• Instructions for the task:
With the exception of the pictures, transcribe the entire listing exactly.

══ Extracted records

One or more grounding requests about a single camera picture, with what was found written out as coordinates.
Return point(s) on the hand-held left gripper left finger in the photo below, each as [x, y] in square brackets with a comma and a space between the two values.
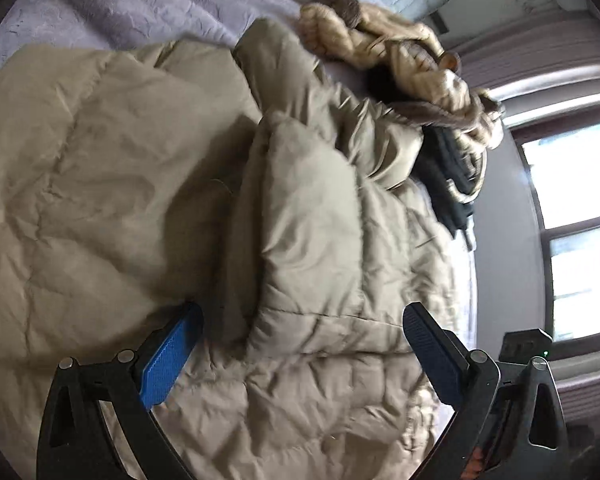
[167, 355]

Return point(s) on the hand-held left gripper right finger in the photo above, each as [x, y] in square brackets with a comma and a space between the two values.
[432, 355]

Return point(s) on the khaki down jacket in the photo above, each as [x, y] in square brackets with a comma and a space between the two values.
[180, 200]

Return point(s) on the window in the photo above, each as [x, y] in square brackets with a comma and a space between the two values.
[575, 220]

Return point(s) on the black garment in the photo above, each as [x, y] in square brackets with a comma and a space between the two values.
[447, 180]

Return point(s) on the pinkish curtain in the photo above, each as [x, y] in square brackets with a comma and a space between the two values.
[535, 45]

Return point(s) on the cream striped knit jacket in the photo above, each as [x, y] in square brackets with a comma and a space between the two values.
[410, 55]

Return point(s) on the purple bedspread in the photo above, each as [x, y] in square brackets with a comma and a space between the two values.
[130, 0]

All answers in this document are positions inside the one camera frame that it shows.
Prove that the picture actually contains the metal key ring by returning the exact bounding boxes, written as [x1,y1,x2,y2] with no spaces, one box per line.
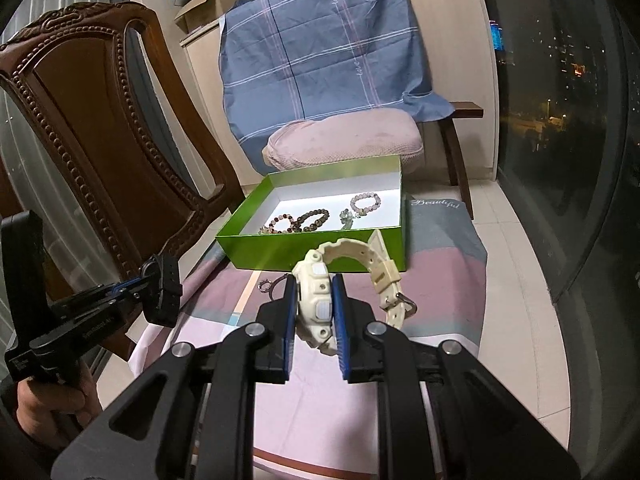
[256,274,292,297]

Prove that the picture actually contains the pink seat cushion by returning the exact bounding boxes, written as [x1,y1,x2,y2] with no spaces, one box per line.
[261,111,426,173]

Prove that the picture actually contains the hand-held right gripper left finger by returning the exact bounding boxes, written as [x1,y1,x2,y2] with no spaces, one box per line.
[50,274,297,480]

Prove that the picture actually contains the black wristwatch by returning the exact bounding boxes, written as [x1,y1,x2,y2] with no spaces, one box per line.
[140,254,182,329]

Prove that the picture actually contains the cream wristwatch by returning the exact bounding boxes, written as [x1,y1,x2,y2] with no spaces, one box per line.
[291,229,419,359]

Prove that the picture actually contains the reddish brown bead bracelet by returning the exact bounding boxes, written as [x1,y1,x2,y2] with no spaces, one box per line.
[257,213,301,235]

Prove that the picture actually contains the dark glass window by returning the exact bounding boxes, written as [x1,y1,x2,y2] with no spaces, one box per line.
[480,0,640,461]

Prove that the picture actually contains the pink bead bracelet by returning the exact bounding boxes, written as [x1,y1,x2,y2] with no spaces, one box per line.
[350,192,383,214]

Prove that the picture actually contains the dark wooden armchair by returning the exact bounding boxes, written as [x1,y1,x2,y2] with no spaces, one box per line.
[422,101,485,221]

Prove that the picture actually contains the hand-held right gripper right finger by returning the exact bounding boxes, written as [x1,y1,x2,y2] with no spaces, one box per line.
[332,273,581,480]

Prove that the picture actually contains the pink grey striped blanket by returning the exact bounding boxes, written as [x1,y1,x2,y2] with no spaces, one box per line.
[127,191,488,480]

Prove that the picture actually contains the dark brown bead bracelet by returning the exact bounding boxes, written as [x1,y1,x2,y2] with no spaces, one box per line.
[298,208,331,234]

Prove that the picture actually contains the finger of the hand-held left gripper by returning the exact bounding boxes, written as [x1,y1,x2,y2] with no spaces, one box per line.
[49,274,157,319]
[64,291,152,332]

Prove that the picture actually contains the person's left hand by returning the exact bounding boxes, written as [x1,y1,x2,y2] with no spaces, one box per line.
[14,360,105,436]

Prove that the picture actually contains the carved wooden chair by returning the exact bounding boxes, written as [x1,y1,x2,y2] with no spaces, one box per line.
[0,1,246,361]

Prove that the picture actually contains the green cardboard box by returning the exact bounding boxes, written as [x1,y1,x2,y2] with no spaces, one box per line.
[215,154,407,274]

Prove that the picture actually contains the green pendant charm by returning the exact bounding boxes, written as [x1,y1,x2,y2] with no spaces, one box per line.
[337,207,366,231]

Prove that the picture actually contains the blue plaid cloth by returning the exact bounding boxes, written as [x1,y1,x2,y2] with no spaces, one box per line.
[219,0,453,173]

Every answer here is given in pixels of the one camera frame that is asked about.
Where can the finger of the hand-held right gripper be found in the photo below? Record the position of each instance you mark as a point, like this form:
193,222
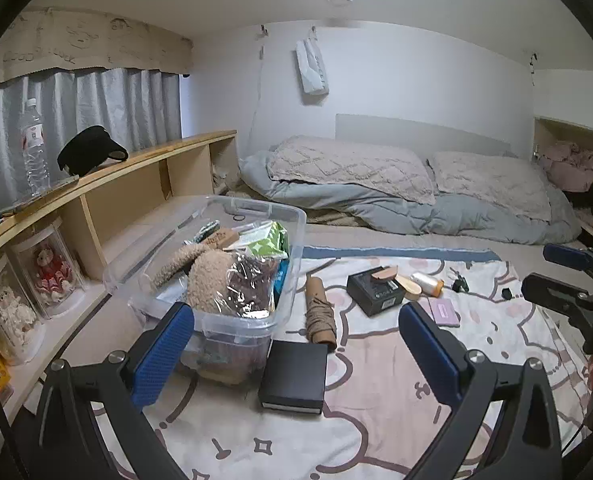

════

• Expected output:
One or more grounding requests about a single camera picture, with what was found written out as coordinates.
Return point(s) on the hand-held left gripper left finger in the photo below, each as [x, y] in square brackets with a comma and a space between the two values.
[167, 355]

Return point(s) on the hand-held left gripper right finger in the photo above, each as [x, y] in square brackets with a comma and a space between the two values.
[432, 355]

Return point(s) on the khaki down jacket in the photo above, each as [x, y] in square brackets with a comma and a space between the two values.
[180, 200]

Return point(s) on the window in the photo above, each as [x, y] in square brackets with a comma and a space between the two values.
[575, 220]

Return point(s) on the black garment in the photo above, each as [x, y] in square brackets with a comma and a space between the two values.
[447, 180]

Return point(s) on the pinkish curtain in the photo above, each as [x, y] in square brackets with a comma and a space between the two values.
[535, 45]

Return point(s) on the cream striped knit jacket in the photo above, each as [x, y] in square brackets with a comma and a space between the two values.
[410, 55]

Return point(s) on the purple bedspread in the photo above, each as [x, y] in square brackets with a comma and a space between the two values.
[130, 0]

All answers in this document are positions inside the one camera frame that it shows.
Prove that the picture actually contains the metal key ring by returning the exact bounding boxes, written as [x1,y1,x2,y2] with no spaces, one box per line.
[256,274,292,297]

Prove that the picture actually contains the pink seat cushion by returning the exact bounding boxes, written as [x1,y1,x2,y2] with no spaces, one box per line.
[261,111,426,173]

Prove that the picture actually contains the hand-held right gripper left finger by returning the exact bounding boxes, written as [x1,y1,x2,y2] with no spaces, one box per line.
[50,274,297,480]

Prove that the picture actually contains the black wristwatch by returning the exact bounding boxes, written as [x1,y1,x2,y2] with no spaces, one box per line.
[140,254,182,329]

Prove that the picture actually contains the cream wristwatch by returning the exact bounding boxes, written as [x1,y1,x2,y2] with no spaces, one box per line.
[291,229,419,359]

Prove that the picture actually contains the reddish brown bead bracelet by returning the exact bounding boxes, written as [x1,y1,x2,y2] with no spaces, one box per line.
[257,213,301,235]

Prove that the picture actually contains the dark glass window by returning the exact bounding boxes, written as [x1,y1,x2,y2] with no spaces, one box per line.
[480,0,640,461]

Prove that the picture actually contains the pink bead bracelet by returning the exact bounding boxes, written as [x1,y1,x2,y2] with no spaces, one box per line.
[350,192,383,214]

Prove that the picture actually contains the dark wooden armchair by returning the exact bounding boxes, written as [x1,y1,x2,y2] with no spaces, one box per line.
[422,101,485,221]

Prove that the picture actually contains the hand-held right gripper right finger by returning the exact bounding boxes, written as [x1,y1,x2,y2] with no spaces, one box per line.
[332,273,581,480]

Prove that the picture actually contains the pink grey striped blanket by returning the exact bounding boxes, written as [x1,y1,x2,y2] with no spaces, one box per line.
[127,191,488,480]

Prove that the picture actually contains the dark brown bead bracelet by returning the exact bounding boxes, written as [x1,y1,x2,y2] with no spaces, one box per line.
[298,208,331,234]

Prove that the picture actually contains the finger of the hand-held left gripper by returning the exact bounding boxes, written as [x1,y1,x2,y2] with no spaces, one box per line.
[49,274,157,319]
[64,291,152,332]

Prove that the picture actually contains the person's left hand by returning the exact bounding boxes, written as [x1,y1,x2,y2] with no spaces, one box per line.
[14,360,105,436]

Prove that the picture actually contains the carved wooden chair by returning the exact bounding boxes, written as [x1,y1,x2,y2] with no spaces, one box per line.
[0,1,246,361]

Prove that the picture actually contains the green cardboard box by returning the exact bounding boxes, written as [x1,y1,x2,y2] with no spaces, one box per line.
[215,154,407,274]

Prove that the picture actually contains the green pendant charm by returning the exact bounding boxes, written as [x1,y1,x2,y2] with no spaces, one box per line.
[337,207,366,231]

Prove that the picture actually contains the blue plaid cloth by returning the exact bounding boxes, written as [x1,y1,x2,y2] with no spaces, one box per line.
[219,0,453,173]

Every answer here is given in pixels of the one camera frame that is asked about.
Where can the finger of the hand-held right gripper be found in the photo below? Record the position of each instance you mark as a point, like this form:
193,222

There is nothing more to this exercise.